Grossesse et travail au CHU de Bordeaux : étude comparative de la fréquence des principales complications de la grossesse du personnel (hors personnel médical et de recherche) par rapport à la population générale

A. Vidal, M. Rinaldo, P. Brochard, J. Baron, C. Verdun-Esquer Archives des maladies professionnelles et de l’environnement, 2016, Vol.77, n°1, pp.10-20. Références

Une enquête épidémiologique descriptive a été menée par le service de médecine du travail, dans l’objectif de faire un état des lieux de la fréquence des principales complications de la grossesse chez le personnel hospitalier du CHU de Bordeaux, et d’en comparer la fréquence aux données de la population générale issues de l’enquête périnatale.
Cette étude a été réalisée au moyen d’un questionnaire (explorant notamment la sphère professionnelle, les principales complications de la grossesse et les facteurs de risque extra-professionnels de la grossesse), renseigné lors de la visite de reprise après maternité.
447 femmes ont été incluses et le milieu de soins est largement majoritaire.
L’analyse des expositions professionnelles retrouve principalement des risques biologiques, certaines activités physiques, des risques chimiques, des contraintes organisationnelles.

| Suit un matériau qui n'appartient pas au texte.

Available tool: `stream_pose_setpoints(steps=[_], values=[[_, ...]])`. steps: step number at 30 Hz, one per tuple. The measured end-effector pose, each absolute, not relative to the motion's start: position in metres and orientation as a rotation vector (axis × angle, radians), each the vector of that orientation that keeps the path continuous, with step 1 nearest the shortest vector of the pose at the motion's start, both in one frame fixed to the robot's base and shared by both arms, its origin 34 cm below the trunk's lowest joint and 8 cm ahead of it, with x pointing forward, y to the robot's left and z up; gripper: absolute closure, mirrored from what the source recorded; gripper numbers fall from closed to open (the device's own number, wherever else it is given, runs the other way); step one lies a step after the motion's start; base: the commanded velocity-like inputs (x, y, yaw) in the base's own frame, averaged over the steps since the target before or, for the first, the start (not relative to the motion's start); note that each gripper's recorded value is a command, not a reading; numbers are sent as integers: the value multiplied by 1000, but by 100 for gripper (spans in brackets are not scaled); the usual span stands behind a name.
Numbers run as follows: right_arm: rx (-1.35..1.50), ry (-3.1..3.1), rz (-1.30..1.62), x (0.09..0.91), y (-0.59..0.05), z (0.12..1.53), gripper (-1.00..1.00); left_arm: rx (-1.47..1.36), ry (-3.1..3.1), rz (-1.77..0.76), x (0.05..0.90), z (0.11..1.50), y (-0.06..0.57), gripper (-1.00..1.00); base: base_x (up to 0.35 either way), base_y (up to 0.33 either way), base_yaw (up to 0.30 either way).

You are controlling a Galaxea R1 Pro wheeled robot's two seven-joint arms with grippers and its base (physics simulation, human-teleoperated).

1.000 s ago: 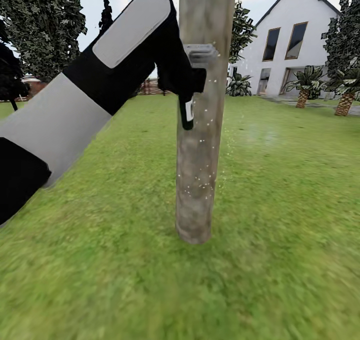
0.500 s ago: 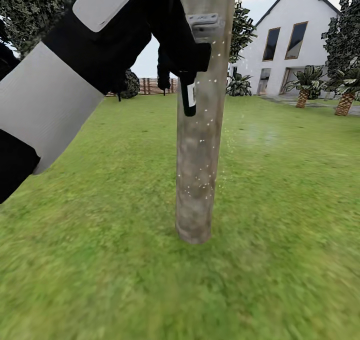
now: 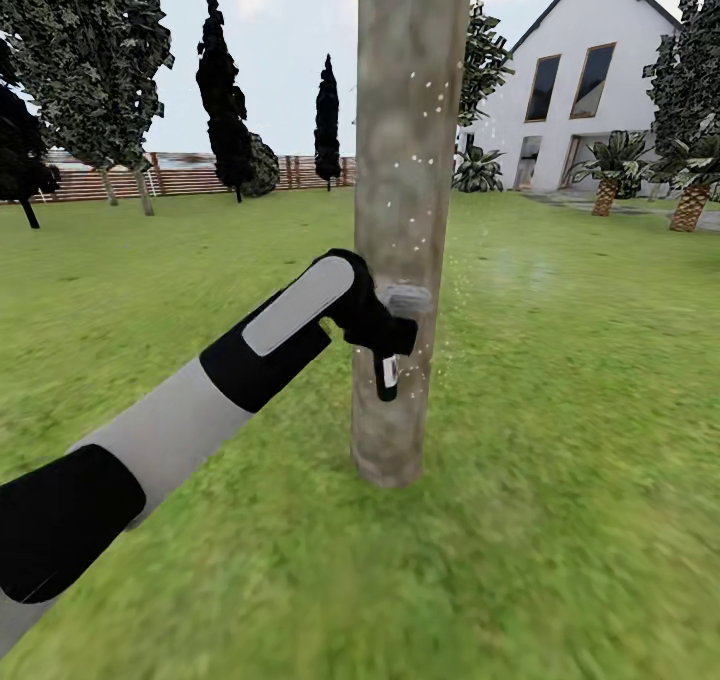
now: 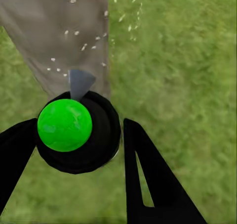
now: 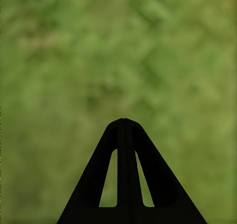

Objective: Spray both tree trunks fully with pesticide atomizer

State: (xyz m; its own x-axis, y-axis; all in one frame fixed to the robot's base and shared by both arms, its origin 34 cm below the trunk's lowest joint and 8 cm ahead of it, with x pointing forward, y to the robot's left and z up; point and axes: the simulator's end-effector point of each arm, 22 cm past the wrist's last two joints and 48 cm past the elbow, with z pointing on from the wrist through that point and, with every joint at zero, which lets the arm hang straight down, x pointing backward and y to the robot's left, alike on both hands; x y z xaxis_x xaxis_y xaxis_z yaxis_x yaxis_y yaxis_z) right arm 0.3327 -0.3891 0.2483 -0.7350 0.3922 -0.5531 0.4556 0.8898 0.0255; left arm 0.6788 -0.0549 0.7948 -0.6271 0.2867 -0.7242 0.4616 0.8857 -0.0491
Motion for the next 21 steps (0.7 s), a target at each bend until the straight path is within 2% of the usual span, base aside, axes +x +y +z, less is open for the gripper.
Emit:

Comparativement à la population générale, on relève une proportion plus élevée de diabète gestationnel, d’hémorragie du 2e ou 3e trimestre et une augmentation significative de l’HTA gravidique et de la menace d’accouchement prématuré, malgré un arrêt beaucoup plus précoce de l’activité professionnelle.
En revanche, il n’y a pas de différence statistique significative concernant le taux de prématurité et le taux d’hypotrophie.
Il semble important, "dès la visite d’embauche de sensibiliser la salariée, à l’importance d’une déclaration précoce de la grossesse, lorsque le risque est connu au poste de travail". S’il "n’y a pas de recommandations unanimes concernant l’activité et les contraintes physiques de la salariée enceinte, il faut être attentif aux difficultés exprimées par celle-ci et prendre en compte la multiplicité de ses expositions (et ne pas les analyser de façon isolée).